▶ **Task instructions**:
Consider the listing below. Extract exactly the lines from the line containing "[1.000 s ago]" to the line containing "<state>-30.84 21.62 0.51", both included.

▶ **Data below**:

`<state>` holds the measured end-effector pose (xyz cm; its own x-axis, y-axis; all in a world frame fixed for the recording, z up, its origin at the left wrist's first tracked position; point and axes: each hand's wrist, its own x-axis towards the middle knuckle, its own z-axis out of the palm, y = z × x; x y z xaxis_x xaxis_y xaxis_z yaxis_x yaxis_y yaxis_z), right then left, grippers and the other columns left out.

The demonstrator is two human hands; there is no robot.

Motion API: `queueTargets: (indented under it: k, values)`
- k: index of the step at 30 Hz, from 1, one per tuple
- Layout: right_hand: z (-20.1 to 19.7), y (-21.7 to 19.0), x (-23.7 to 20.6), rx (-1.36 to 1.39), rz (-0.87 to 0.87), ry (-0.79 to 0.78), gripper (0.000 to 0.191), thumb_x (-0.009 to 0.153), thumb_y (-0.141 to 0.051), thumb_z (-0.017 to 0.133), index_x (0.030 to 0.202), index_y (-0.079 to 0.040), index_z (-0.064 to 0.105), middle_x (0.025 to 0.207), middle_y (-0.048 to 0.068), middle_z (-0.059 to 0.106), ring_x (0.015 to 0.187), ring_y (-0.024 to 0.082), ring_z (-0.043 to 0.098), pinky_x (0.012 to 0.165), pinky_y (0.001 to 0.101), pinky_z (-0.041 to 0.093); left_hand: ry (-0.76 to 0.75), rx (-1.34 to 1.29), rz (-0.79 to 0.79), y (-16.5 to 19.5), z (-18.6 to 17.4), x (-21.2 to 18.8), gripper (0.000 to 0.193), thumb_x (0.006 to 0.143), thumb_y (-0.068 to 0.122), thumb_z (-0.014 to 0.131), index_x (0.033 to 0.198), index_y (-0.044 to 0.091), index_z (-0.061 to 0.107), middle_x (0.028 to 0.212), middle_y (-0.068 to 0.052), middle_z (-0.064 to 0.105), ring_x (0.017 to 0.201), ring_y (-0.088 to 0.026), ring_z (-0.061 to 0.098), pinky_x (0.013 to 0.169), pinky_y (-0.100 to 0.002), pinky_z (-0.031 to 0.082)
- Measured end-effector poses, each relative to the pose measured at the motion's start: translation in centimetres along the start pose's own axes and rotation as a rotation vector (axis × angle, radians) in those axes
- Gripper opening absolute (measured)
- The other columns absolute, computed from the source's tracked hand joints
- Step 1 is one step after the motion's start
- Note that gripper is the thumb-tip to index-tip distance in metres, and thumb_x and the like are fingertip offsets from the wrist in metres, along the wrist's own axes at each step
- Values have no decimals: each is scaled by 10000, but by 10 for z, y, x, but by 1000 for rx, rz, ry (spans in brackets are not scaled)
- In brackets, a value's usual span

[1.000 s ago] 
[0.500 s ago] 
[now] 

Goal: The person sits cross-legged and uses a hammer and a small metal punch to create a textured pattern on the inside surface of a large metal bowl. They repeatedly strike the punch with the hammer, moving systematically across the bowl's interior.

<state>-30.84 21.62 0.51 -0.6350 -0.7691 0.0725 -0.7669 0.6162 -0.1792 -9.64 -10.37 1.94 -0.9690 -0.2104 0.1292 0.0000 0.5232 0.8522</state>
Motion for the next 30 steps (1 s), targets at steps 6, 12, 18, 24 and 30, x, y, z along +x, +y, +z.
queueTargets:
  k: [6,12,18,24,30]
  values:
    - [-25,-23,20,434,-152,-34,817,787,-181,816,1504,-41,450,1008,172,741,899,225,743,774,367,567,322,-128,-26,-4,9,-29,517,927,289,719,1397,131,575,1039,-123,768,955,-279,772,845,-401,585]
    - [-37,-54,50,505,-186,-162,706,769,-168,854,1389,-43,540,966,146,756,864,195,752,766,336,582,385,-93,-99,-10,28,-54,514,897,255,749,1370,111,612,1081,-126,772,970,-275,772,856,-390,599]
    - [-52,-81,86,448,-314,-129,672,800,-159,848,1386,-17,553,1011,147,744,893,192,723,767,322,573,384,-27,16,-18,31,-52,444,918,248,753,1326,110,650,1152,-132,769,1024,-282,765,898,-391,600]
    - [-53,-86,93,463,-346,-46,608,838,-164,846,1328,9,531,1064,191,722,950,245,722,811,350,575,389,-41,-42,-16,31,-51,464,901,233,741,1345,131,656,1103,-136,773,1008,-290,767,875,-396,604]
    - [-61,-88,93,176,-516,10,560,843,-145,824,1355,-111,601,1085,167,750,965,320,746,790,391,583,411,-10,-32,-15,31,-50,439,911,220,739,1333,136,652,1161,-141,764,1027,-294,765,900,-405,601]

▶ **Solution to the problem**:
[1.000 s ago] 
[0.500 s ago] 
[now] 

Goal: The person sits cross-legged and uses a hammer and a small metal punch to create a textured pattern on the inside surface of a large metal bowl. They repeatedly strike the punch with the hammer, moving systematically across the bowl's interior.

<state>-30.84 21.62 0.51 -0.6350 -0.7691 0.0725 -0.7669 0.6162 -0.1792 -9.64 -10.37 1.94 -0.9690 -0.2104 0.1292 0.0000 0.5232 0.8522</state>

The response to this exercise has been given in full.